◆ Goal of the exercise: Here is the task for the records below: repeat exactly the lines from the one with "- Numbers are" to the one with "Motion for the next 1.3", both included, and nothing else.
Data for review below:
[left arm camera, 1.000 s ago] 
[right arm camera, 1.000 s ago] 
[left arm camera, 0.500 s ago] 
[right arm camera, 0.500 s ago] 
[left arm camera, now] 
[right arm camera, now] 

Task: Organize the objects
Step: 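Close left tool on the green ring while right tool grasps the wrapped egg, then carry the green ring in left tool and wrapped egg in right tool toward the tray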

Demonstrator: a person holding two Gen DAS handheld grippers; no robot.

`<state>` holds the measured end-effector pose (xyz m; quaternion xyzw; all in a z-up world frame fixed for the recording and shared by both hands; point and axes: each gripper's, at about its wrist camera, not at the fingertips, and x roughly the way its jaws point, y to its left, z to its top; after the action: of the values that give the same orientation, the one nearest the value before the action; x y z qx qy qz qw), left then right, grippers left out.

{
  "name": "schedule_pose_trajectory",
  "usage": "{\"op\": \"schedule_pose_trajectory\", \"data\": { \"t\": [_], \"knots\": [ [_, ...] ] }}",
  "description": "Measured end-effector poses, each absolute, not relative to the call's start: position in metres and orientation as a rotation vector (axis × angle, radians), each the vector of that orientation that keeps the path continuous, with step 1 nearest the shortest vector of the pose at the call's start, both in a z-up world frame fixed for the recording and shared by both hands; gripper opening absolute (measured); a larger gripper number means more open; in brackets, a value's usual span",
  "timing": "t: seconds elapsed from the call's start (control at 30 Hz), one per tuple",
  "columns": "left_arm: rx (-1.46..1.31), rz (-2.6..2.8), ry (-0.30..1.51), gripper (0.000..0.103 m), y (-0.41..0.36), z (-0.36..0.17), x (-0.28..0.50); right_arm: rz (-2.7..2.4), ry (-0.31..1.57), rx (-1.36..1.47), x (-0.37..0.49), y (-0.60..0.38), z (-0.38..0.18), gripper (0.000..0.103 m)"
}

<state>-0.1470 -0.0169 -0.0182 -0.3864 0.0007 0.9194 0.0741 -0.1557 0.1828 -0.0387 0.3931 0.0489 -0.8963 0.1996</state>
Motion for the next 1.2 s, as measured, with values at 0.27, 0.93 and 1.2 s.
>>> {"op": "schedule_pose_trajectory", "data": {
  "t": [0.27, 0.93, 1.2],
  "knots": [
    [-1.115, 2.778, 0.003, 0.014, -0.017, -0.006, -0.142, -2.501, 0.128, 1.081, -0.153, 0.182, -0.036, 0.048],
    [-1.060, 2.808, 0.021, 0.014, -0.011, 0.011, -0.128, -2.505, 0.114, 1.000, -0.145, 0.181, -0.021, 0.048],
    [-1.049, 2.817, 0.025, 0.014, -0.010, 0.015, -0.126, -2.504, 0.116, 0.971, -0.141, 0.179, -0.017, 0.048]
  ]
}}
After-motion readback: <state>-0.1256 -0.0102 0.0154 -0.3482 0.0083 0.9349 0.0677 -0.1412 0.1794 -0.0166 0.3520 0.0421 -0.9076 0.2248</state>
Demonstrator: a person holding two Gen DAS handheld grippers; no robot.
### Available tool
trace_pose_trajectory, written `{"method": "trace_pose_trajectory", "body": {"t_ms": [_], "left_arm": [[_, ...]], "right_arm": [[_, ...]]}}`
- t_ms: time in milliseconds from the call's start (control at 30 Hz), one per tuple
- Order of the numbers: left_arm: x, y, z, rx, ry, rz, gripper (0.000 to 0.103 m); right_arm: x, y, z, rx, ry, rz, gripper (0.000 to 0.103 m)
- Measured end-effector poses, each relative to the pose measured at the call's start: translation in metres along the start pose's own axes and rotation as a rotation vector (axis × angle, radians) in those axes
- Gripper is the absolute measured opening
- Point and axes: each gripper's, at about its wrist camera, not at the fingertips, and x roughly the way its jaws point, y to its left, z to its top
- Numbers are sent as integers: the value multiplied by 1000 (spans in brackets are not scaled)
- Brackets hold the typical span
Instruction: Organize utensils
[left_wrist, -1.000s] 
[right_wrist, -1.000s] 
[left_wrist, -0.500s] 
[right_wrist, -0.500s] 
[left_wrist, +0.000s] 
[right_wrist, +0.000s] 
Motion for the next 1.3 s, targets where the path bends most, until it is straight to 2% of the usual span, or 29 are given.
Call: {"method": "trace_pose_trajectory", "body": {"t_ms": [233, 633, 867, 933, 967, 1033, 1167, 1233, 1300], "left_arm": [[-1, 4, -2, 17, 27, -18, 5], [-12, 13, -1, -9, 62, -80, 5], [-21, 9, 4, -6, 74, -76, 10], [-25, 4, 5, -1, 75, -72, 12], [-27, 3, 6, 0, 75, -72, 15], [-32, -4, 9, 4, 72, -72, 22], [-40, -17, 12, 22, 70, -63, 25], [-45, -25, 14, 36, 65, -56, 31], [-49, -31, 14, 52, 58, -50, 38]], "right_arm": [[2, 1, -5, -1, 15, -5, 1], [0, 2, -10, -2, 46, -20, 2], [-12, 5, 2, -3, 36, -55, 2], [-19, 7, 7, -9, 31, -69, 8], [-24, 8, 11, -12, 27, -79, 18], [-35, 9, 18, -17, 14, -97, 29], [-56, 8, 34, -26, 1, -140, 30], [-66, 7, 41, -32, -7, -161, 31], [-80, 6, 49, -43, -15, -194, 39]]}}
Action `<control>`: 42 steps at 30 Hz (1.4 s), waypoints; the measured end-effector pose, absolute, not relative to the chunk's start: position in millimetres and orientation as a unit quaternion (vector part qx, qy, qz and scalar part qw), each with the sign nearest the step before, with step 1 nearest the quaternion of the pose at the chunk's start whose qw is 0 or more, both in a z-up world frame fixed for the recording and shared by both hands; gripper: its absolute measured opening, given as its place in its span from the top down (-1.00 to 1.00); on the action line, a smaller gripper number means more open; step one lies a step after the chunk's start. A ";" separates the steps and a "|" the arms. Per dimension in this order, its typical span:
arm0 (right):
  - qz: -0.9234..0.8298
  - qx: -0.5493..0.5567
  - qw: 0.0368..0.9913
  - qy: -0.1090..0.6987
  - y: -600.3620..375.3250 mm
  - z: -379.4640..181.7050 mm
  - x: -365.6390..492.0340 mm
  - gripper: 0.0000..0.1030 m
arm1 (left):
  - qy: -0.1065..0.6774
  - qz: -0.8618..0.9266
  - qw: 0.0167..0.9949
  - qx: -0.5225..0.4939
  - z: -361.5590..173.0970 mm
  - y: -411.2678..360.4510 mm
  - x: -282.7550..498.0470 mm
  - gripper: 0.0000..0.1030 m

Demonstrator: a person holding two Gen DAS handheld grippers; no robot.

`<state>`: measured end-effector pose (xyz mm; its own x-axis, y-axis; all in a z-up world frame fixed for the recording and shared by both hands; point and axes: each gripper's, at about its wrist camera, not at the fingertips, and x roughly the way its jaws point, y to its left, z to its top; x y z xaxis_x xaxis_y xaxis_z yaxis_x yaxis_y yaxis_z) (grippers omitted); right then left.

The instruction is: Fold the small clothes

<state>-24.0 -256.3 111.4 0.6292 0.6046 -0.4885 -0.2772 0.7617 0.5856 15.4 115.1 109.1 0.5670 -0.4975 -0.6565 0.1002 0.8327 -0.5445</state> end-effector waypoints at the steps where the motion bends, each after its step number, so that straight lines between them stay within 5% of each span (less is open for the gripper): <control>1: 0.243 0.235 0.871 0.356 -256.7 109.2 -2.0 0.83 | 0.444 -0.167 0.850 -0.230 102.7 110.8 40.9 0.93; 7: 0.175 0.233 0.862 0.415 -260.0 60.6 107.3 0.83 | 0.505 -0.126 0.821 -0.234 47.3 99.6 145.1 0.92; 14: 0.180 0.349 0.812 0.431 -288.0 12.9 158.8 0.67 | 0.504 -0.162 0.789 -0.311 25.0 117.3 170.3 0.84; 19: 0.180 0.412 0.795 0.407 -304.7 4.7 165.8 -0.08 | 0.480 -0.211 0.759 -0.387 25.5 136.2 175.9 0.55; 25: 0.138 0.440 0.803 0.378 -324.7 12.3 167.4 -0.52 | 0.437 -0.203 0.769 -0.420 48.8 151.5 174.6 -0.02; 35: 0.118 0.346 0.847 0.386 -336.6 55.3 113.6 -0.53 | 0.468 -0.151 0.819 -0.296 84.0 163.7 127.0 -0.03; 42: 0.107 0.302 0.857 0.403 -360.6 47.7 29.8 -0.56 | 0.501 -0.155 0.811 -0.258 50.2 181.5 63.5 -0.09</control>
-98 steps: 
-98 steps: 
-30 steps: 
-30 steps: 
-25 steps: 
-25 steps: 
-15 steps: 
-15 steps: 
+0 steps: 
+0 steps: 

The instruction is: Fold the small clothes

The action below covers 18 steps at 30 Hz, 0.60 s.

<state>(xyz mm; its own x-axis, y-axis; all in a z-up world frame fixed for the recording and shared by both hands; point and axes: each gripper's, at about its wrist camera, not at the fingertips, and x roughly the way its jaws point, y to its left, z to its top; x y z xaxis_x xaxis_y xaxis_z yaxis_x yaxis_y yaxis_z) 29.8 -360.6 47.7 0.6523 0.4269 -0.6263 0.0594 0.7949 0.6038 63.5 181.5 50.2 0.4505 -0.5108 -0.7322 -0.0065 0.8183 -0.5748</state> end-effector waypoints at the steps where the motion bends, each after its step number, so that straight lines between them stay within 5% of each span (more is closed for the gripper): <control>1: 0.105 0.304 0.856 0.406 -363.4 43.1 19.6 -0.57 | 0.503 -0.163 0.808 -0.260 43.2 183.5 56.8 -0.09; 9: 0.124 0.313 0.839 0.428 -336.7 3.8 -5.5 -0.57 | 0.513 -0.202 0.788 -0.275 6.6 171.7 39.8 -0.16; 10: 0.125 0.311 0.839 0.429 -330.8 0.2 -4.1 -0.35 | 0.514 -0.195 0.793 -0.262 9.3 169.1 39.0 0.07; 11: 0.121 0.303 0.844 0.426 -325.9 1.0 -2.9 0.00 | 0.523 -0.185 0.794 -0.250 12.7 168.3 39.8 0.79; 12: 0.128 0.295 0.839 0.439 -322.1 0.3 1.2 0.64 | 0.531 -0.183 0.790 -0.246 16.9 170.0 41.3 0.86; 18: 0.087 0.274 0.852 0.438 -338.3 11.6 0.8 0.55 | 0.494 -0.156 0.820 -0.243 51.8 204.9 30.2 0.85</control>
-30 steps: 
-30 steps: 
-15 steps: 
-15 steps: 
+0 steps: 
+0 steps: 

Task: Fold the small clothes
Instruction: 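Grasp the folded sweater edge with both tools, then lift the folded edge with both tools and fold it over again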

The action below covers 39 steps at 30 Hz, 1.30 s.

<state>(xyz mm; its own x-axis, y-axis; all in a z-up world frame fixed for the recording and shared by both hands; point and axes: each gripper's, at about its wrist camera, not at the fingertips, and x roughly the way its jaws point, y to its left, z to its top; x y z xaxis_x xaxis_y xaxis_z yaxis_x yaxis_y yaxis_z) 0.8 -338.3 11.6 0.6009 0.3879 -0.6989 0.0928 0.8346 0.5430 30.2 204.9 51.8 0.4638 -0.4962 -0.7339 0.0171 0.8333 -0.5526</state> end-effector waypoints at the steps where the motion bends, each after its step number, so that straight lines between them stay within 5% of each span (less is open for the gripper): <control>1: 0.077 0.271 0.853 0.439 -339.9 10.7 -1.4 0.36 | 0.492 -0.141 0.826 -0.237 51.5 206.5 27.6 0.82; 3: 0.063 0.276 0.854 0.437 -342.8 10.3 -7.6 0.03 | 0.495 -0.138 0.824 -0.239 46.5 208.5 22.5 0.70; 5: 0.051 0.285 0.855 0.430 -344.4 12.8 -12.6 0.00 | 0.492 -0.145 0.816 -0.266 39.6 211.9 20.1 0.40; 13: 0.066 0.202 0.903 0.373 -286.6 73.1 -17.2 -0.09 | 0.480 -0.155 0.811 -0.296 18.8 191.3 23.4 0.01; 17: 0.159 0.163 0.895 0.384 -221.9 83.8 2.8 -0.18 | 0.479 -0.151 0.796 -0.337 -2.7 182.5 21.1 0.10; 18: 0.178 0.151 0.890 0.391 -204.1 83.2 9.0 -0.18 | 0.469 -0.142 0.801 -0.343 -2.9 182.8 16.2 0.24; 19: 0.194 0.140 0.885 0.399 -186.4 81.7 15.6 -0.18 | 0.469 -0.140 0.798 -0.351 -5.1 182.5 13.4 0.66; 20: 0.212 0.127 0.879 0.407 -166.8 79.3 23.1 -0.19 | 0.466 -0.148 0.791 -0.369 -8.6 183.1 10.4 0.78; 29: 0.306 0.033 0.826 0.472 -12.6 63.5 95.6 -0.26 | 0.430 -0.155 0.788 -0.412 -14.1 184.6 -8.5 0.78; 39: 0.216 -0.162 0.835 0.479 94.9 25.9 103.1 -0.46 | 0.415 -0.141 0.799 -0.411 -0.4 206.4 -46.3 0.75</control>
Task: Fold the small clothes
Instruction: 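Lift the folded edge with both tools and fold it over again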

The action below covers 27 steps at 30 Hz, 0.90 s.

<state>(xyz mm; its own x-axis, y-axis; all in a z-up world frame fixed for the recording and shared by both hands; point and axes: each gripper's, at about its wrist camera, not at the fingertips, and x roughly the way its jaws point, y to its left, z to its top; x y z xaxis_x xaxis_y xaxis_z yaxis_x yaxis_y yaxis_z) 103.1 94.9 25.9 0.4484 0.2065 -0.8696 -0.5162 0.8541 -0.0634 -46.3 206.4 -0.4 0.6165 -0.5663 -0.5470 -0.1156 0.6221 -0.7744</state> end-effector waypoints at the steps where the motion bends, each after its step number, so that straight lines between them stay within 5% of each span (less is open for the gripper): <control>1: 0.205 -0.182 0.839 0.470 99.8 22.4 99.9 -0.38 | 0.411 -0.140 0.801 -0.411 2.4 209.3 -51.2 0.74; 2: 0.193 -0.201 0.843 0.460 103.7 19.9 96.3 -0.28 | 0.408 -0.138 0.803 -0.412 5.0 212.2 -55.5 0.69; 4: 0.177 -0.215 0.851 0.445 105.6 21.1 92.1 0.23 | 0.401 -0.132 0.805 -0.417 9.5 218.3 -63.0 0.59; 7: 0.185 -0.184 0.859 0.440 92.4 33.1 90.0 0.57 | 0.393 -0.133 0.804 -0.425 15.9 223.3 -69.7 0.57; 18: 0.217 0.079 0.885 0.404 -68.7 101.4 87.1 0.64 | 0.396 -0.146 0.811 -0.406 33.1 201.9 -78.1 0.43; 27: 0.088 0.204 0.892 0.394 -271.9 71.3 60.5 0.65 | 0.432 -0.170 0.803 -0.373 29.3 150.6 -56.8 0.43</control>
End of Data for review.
◆ Final answer:
- Numbers are sent as integers: the value multiplied by 1000 (spans in brackets are not scaled)
- Brackets hold the typical span
Instruction: Organize utensils
[left_wrist, -1.000s] 
[right_wrist, -1.000s] 
[left_wrist, -0.500s] 
[right_wrist, -0.500s] 
[left_wrist, +0.000s] 
[right_wrist, +0.000s] 
Motion for the next 1.3 s, targets where the path bends most, until it is straight to 2% of the usual span, or 29 are given.

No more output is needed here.